Minnesota Gov. Not Ready To Pull Plug On Vikings Stadium Deal
Minnesota Gov. Mark Dayton yesterday said that he "is not ready to pull the plug" yet on the Vikings' $975M stadium deal with the state, according to a front-page piece by Salisbury & Murphy of the ST. PAUL PIONEER PRESS. However, he said the ruling against Vikings Owner Zygi Wilf's family in a civil suit in New Jersey has "certainly undermined my confidence in their veracity." He said that the "fate of the stadium will depend on the outcome" of a background investigation by the Minnesota Sports Facilities Authority, and added that an audit "will determine whether the Wilfs' fraudulent business practices in that case is an exception or the rule." Dayton: "I reserve judgment on that question -- Is this part of a broader pattern, or is this an aberration? -- until after we've had that comprehensive review." NFL VP/Communications Brian McCarthy said that the league would "move forward with the $200 million loan it guaranteed to help finance" the team's investment $477M investment in the project (ST. PAUL PIONEER PRESS, 8/15). MSFA Chair Michelle Kelm-Helgen yesterday said that while the body will pick up the normal costs of the background check for the Wilfs in advance of a stadium deal, the family will "be charged" with "any additional investigative work" that stems from their recent legal troubles. She said the Vikings "haven't agreed" to the terms of the billing yet (Minneapolis STAR TRIBUNE, 8/15).

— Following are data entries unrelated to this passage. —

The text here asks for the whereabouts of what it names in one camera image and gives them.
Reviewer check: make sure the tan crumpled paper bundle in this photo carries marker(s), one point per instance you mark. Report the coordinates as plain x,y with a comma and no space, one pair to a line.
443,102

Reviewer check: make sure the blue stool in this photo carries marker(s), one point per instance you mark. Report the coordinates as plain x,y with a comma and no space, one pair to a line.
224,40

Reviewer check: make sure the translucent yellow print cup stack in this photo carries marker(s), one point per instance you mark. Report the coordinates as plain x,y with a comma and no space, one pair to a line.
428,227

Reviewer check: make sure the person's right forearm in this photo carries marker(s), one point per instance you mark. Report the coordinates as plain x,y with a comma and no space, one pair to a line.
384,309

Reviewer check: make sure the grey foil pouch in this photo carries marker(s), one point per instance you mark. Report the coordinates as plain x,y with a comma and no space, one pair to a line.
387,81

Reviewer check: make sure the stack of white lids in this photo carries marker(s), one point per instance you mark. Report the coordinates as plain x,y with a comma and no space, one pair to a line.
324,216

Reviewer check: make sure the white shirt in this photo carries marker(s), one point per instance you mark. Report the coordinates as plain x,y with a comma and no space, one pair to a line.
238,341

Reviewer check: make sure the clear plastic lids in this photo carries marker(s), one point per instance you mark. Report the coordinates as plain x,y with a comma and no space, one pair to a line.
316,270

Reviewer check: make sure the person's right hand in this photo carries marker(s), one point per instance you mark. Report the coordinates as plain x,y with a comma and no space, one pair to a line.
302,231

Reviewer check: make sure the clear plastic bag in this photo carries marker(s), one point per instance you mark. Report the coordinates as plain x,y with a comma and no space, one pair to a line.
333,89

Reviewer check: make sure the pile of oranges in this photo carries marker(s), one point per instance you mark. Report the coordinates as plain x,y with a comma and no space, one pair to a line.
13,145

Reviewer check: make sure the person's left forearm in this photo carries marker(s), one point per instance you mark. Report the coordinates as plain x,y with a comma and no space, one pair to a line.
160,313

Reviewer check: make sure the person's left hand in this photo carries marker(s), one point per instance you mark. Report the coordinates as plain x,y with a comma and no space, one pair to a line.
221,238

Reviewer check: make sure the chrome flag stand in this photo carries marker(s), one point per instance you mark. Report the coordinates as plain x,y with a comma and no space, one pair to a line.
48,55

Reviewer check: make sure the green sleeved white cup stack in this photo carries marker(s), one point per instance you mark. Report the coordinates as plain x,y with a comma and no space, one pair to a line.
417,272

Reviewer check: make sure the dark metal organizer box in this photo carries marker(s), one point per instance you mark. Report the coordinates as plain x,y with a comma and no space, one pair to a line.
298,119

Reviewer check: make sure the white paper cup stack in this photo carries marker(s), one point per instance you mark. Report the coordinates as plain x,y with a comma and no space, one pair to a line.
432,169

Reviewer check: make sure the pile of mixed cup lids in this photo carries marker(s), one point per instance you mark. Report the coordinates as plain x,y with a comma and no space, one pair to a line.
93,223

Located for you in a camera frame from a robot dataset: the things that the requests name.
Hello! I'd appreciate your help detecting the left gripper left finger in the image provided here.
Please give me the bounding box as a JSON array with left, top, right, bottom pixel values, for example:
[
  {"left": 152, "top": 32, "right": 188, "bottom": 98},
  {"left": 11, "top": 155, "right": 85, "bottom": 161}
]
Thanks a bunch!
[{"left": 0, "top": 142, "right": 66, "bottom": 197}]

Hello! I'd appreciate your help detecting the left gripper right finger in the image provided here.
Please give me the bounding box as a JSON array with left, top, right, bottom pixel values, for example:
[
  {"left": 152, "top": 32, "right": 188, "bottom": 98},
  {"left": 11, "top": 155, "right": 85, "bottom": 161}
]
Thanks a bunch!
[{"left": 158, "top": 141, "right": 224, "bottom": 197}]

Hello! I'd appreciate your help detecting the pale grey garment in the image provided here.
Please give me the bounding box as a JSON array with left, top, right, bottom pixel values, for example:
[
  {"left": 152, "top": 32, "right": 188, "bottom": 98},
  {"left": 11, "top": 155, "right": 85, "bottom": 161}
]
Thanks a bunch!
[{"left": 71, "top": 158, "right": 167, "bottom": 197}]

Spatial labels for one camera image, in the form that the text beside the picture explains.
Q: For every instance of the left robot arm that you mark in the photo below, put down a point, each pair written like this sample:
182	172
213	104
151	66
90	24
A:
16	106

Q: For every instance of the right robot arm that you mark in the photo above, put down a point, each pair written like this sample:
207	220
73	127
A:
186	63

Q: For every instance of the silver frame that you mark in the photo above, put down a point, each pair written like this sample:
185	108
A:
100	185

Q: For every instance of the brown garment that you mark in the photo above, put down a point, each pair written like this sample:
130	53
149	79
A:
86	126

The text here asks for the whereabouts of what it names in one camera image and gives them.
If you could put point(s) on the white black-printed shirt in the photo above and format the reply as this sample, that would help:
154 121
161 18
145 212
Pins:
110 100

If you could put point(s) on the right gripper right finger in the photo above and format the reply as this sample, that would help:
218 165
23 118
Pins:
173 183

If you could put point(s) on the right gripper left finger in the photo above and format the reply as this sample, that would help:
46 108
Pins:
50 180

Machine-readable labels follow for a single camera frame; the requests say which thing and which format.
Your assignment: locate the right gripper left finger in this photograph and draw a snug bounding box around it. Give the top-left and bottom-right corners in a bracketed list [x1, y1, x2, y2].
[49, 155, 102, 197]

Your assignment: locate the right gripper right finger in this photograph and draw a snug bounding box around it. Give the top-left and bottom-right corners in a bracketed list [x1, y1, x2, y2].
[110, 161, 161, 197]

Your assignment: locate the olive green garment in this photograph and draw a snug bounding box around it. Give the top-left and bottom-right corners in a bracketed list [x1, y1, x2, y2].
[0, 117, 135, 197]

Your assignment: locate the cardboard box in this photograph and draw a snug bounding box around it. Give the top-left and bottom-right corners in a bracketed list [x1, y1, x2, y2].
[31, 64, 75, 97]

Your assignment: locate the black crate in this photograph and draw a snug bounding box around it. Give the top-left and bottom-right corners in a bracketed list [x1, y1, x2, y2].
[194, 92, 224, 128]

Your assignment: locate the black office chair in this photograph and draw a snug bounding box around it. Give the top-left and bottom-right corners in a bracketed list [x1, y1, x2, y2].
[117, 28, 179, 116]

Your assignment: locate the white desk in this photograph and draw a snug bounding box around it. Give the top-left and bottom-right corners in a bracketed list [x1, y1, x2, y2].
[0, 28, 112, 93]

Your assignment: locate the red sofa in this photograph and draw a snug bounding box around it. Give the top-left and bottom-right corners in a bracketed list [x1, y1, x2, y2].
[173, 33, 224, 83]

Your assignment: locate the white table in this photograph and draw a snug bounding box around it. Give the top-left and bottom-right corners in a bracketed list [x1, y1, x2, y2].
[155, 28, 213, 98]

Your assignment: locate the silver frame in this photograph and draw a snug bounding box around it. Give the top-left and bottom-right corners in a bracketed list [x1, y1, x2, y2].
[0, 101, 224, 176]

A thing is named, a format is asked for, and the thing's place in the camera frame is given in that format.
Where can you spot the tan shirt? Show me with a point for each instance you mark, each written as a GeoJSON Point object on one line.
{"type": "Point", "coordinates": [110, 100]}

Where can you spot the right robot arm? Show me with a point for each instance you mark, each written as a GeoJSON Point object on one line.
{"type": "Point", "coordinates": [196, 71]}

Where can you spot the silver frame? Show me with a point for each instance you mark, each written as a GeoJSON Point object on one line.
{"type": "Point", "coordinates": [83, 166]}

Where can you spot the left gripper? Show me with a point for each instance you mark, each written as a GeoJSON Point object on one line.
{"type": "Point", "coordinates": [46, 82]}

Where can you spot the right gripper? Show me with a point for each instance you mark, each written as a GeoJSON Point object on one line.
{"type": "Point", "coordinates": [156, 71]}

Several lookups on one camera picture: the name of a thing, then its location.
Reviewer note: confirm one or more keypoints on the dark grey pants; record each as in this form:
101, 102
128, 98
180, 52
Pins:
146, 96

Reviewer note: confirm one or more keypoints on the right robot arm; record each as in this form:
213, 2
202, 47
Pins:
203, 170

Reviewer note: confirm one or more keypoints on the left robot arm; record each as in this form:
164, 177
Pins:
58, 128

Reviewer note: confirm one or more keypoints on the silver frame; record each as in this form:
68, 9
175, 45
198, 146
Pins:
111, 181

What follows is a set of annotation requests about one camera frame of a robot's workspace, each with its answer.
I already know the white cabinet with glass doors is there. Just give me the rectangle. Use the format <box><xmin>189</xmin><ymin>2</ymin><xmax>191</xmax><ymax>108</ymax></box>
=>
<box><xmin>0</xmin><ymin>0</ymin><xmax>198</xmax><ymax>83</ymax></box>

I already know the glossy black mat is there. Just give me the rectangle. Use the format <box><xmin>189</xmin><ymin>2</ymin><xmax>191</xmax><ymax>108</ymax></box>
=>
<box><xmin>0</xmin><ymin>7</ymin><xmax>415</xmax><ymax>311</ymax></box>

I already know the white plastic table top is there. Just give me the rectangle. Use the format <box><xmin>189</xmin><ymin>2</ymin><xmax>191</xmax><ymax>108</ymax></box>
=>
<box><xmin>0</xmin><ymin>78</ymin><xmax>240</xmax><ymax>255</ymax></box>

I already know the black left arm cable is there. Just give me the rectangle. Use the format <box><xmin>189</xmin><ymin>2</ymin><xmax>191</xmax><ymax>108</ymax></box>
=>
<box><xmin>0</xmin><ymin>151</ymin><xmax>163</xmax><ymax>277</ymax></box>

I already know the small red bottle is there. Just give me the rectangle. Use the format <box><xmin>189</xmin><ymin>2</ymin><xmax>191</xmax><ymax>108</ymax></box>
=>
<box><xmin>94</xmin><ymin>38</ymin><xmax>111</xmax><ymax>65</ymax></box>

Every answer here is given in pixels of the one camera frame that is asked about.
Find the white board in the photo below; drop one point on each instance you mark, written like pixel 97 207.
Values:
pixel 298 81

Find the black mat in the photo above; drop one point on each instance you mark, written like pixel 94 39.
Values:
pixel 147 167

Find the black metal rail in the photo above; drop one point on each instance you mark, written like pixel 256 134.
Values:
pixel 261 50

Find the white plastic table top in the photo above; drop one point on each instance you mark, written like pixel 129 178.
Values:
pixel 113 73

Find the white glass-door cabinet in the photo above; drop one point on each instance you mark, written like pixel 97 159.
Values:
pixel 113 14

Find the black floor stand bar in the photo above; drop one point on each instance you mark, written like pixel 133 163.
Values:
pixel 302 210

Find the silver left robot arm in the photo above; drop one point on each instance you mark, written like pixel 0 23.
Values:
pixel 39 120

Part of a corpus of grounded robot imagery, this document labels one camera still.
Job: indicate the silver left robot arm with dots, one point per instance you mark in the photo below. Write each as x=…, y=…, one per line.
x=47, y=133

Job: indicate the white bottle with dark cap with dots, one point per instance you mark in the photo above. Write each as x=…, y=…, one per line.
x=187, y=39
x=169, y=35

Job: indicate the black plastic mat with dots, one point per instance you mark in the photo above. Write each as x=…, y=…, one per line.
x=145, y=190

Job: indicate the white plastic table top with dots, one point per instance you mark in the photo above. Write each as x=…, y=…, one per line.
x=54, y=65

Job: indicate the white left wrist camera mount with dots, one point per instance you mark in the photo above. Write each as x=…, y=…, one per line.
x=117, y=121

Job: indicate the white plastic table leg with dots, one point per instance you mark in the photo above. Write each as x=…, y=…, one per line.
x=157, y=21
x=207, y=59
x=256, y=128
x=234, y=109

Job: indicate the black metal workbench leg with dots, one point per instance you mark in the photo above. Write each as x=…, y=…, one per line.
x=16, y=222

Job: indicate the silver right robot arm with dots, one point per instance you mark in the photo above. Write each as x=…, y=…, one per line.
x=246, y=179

NFL TO CLOSE RANKS AROUND WILFS? In Minneapolis, Sid Hartman writes he expects NFL Commissioner Roger Goodell to "make a trip here soon to assure everybody that the multibillion dollar NFL operation will stand behind the Vikings owners." The Wilfs believe that they "will pass the MSFA’s review and progress will resume on building the stadium." They also believe that once the review is done, it will "show the lawsuit has nothing to do with their financial ability to provide the money they have guaranteed to build the stadium." Hartman: "Believe me, NFL owners won’t allow the Vikings stadium to go down the drain." Meanwhile, the delay of getting started on construction could "hold up the hiring of a building operator by the Vikings and the MSFA" (Minneapolis STAR TRIBUNE, 8/15).